◆ **Input for this task**:
══════════════════════════════
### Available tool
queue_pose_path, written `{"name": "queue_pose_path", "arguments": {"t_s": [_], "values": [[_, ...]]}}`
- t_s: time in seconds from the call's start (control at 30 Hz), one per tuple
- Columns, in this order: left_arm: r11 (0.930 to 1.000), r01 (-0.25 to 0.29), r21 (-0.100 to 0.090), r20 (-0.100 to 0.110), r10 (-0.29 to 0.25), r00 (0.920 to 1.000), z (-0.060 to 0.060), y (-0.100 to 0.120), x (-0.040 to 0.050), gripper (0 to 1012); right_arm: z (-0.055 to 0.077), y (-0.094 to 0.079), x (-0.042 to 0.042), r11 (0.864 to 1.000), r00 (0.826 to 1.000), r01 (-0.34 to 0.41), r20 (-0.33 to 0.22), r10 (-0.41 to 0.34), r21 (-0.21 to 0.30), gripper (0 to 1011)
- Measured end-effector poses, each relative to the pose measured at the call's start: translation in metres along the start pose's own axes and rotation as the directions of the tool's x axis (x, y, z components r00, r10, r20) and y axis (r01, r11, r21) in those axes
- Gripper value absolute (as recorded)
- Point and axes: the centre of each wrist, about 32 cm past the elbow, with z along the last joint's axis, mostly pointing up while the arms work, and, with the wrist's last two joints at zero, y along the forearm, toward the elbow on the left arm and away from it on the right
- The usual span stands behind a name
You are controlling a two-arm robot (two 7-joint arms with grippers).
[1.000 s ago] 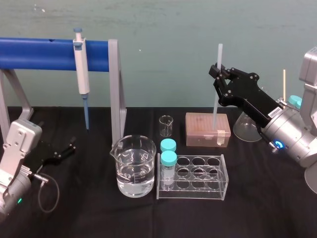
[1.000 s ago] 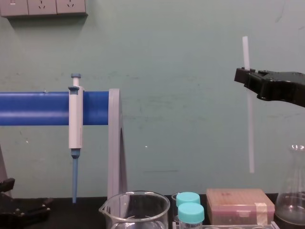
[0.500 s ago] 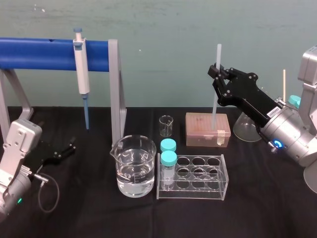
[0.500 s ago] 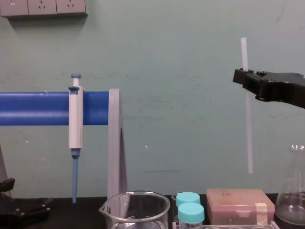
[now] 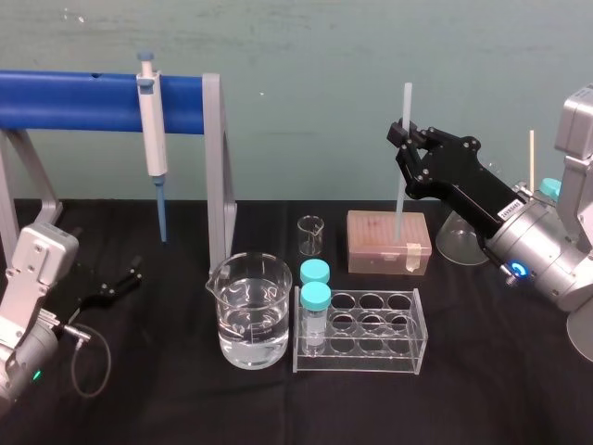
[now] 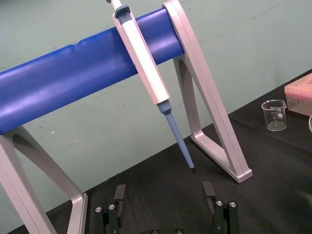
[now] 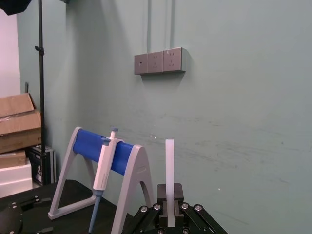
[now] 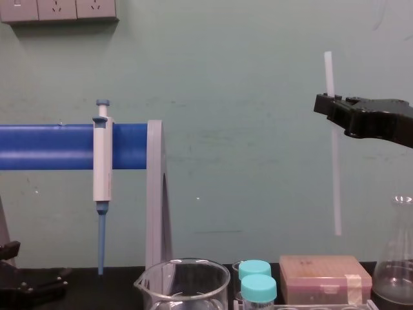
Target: Pick up the stirring rod with one hand, then place it down.
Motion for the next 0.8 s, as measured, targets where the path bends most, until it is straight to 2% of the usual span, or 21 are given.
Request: {"name": "queue_pose_path", "arguments": {"t_s": [0.8], "values": [[1.0,0.0,0.0,0.0,0.0,1.0,0.0,0.0,0.0,1000,0.0,-0.0023,-0.0012,1.0,1.0,0.006,0.0,-0.006,0.007,72]]}}
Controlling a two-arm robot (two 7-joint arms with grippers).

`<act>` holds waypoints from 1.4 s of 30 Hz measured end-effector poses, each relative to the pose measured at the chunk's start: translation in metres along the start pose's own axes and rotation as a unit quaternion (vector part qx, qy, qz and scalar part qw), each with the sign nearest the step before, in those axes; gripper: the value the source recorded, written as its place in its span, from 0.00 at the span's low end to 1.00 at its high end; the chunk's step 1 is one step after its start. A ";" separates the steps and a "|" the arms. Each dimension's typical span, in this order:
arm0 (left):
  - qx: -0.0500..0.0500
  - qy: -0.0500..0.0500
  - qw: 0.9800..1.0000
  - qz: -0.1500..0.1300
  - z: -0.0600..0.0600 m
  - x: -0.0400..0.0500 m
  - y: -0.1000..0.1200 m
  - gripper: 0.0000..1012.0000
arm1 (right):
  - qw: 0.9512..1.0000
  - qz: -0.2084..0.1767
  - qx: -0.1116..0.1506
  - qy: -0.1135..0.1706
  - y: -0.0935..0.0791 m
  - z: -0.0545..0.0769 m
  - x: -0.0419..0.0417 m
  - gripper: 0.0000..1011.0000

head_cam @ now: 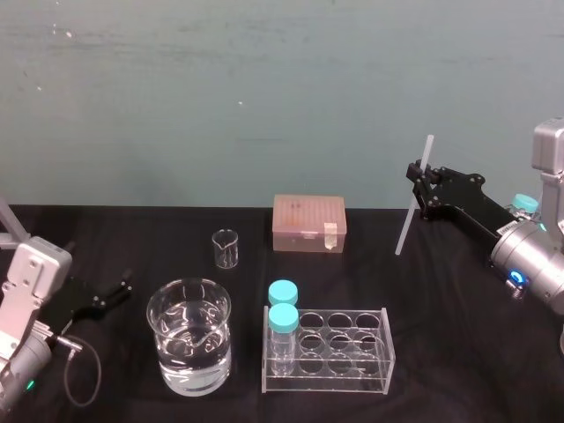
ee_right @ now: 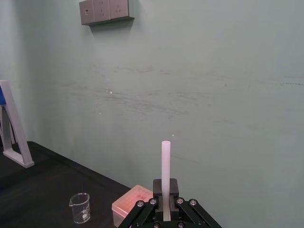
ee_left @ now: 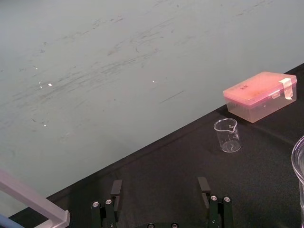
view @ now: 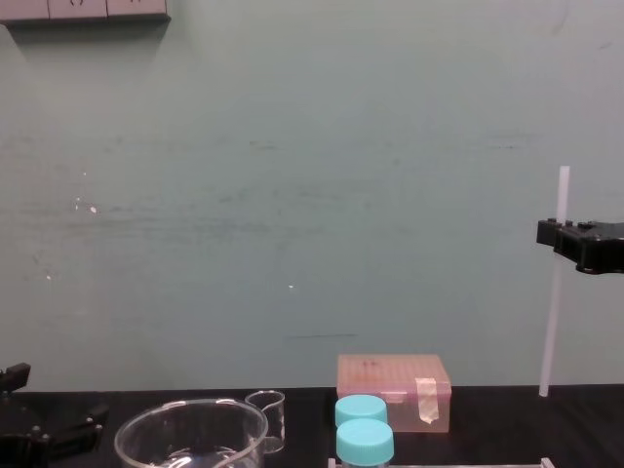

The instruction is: Pick up the stirring rod with one hand, then place it down.

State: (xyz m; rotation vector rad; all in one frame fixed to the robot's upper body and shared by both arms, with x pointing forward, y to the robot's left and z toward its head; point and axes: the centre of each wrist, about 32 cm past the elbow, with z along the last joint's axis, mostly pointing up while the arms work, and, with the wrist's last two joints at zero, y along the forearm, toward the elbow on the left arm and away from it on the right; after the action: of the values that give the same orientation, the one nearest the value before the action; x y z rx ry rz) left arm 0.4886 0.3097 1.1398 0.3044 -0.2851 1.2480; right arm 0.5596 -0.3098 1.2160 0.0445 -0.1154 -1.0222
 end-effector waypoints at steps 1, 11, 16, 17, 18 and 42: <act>0.000 0.000 1.000 0.000 0.000 0.0000 0.000 0.99 | 1.000 0.000 0.000 0.000 0.000 0.000 0.0000 0.07; 0.000 0.000 1.000 0.000 0.000 0.0000 0.000 0.99 | 1.000 0.000 0.000 0.000 0.000 0.000 0.0000 0.07; 0.000 0.000 1.000 0.000 0.000 0.0000 0.000 0.99 | 1.000 0.000 0.000 0.000 0.000 0.000 0.0000 0.07; 0.000 0.000 1.000 0.000 0.000 0.0000 0.000 0.99 | 1.000 0.000 0.000 0.000 0.000 0.000 0.0000 0.07; 0.000 0.000 1.000 0.000 0.000 0.0000 0.000 0.99 | 1.000 0.000 0.000 0.000 0.000 0.000 0.0000 0.07; 0.000 0.000 1.000 0.000 0.000 0.0000 0.000 0.99 | 1.000 0.000 0.000 0.000 0.000 0.000 0.0000 0.07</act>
State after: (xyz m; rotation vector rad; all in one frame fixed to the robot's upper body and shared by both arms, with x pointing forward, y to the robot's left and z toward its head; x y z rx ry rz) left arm 0.4886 0.3097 1.1398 0.3045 -0.2851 1.2479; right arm 0.5597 -0.3098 1.2160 0.0444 -0.1154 -1.0222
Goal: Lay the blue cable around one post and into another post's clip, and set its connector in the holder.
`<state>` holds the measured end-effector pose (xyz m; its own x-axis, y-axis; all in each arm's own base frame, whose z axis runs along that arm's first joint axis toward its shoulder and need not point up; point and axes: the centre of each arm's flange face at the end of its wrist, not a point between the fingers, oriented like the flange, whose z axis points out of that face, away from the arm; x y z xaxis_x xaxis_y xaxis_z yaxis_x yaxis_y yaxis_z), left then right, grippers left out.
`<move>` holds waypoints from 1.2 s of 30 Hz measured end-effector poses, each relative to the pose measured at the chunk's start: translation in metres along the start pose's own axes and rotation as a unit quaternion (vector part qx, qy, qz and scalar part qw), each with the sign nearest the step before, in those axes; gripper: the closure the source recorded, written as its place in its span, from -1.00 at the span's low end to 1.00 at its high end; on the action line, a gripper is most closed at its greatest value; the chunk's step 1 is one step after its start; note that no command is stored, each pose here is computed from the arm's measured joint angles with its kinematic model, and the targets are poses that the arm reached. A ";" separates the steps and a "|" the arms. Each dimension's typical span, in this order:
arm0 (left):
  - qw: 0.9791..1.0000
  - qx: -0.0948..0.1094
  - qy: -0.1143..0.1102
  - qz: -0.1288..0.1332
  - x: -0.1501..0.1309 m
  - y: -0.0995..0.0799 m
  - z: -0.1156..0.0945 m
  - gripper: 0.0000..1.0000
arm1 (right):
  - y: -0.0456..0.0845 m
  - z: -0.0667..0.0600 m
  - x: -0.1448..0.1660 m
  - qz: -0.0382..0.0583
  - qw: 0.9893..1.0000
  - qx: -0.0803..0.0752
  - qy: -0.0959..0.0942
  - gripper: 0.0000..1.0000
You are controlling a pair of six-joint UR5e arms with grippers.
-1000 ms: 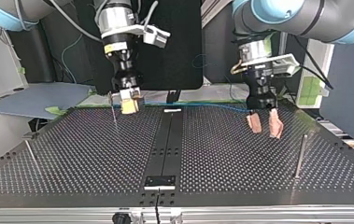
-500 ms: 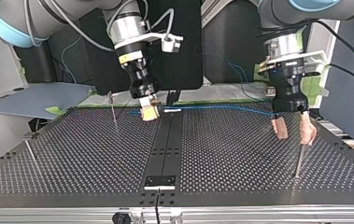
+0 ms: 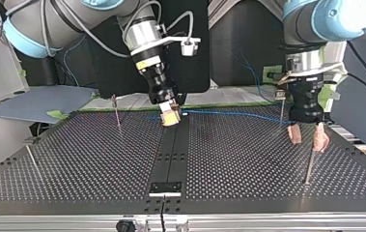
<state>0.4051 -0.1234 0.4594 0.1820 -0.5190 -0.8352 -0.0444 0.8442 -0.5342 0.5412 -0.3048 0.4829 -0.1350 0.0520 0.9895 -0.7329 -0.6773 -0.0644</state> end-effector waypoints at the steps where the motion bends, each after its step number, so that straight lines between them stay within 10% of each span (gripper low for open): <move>1: 1.000 -0.002 0.003 -0.001 -0.001 0.002 0.002 -1.00 | -0.001 0.001 -0.001 0.000 1.000 0.001 0.000 1.00; 8: 1.000 -0.019 0.013 -0.018 -0.016 0.018 0.020 -1.00 | -0.013 0.010 -0.004 -0.002 1.000 0.012 0.002 1.00; 22: 0.997 -0.005 -0.039 -0.069 -0.048 0.050 0.053 -1.00 | -0.030 0.025 -0.026 -0.001 1.000 0.024 -0.005 1.00; 36: 0.991 -0.032 -0.076 -0.109 -0.047 0.123 0.102 -1.00 | -0.038 0.052 -0.020 0.009 0.999 0.031 0.018 1.00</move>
<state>0.4912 0.0191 0.4463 0.3395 -0.6572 -0.6730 -0.0486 0.7022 -0.7103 0.6066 -0.3182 0.4728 -0.1724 0.0643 0.9829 -0.6878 -0.7222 -0.0734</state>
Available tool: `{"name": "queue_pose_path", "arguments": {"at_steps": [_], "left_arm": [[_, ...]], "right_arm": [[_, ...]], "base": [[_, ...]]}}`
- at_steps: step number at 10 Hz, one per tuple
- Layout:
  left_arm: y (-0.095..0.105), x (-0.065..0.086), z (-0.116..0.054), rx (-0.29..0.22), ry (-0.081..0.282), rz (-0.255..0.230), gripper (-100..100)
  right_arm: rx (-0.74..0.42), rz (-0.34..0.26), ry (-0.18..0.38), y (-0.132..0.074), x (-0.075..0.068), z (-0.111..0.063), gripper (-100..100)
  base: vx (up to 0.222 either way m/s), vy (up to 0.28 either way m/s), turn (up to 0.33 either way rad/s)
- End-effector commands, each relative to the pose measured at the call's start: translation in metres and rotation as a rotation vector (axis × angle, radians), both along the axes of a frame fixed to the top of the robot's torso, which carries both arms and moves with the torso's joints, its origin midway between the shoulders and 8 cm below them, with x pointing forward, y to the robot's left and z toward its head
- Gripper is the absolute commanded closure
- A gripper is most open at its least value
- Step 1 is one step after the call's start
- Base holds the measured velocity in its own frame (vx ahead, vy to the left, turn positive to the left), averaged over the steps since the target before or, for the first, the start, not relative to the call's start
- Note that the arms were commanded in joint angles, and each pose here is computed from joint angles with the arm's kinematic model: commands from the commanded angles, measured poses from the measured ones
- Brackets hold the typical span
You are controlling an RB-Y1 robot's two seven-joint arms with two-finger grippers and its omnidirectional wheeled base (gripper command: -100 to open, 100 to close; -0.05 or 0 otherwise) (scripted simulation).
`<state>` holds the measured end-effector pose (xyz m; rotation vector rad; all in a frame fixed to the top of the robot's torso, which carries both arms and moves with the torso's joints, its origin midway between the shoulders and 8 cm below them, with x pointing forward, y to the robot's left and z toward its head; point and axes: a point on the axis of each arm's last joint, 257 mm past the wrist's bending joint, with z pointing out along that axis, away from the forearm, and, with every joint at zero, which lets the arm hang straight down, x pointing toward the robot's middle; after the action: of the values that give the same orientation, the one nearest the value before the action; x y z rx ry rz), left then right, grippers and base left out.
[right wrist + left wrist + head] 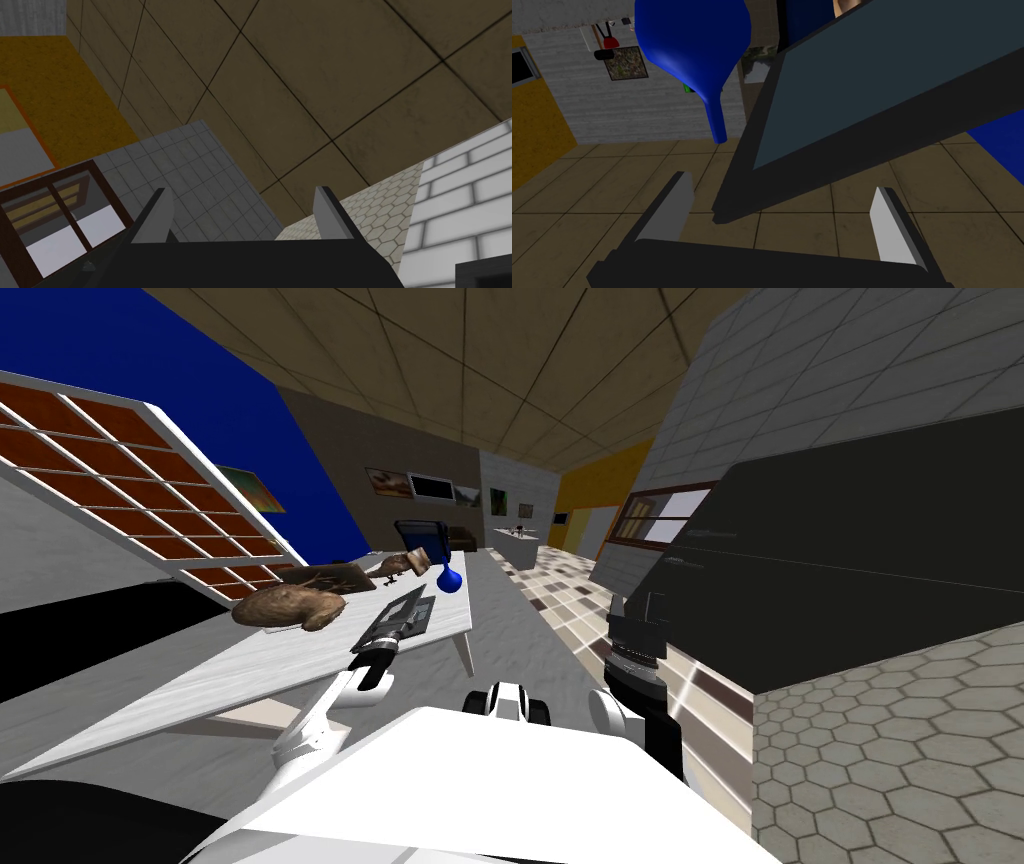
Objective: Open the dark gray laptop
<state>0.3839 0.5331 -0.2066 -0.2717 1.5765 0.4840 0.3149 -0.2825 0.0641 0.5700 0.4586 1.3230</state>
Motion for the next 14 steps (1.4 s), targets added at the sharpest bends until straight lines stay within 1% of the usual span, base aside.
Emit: {"name": "queue_pose_path", "arguments": {"at_steps": [1, 7, 8, 9, 14], "left_arm": [[0.014, -0.003, 0.015, -0.001, 0.000, 0.024, -100], [0.037, -0.005, 0.051, 0.002, -0.001, 0.073, -100], [0.034, -0.005, 0.049, 0.004, -0.001, 0.065, -100], [0.035, -0.005, 0.049, 0.002, -0.001, 0.069, 0], [0.034, -0.005, 0.049, 0.002, -0.001, 0.068, 0]], "right_arm": [[0.000, 0.000, 0.000, 0.000, 0.000, 0.000, 0], [0.000, 0.000, 0.000, 0.000, 0.000, 0.000, 0], [0.000, 0.000, 0.000, 0.000, 0.000, 0.000, 0], [0.000, 0.000, 0.000, 0.000, 0.000, 0.000, 0], [0.000, 0.000, 0.000, 0.000, 0.000, 0.000, 0]], "base": [[-0.039, -0.009, -0.084], [-0.042, -0.015, -0.088], [-0.017, -0.007, -0.024], [0.000, 0.000, 0.000], [0.000, 0.000, 0.000]]}}
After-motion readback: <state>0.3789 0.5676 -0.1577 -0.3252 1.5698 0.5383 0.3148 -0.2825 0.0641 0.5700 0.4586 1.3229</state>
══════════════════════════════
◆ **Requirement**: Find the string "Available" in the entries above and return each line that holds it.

◆ **Solved exercise**:
### Available tool
Available tool: `{"name": "queue_pose_path", "arguments": {"at_steps": [_], "left_arm": [[_, ...]], "right_arm": [[_, ...]], "base": [[_, ...]]}}`

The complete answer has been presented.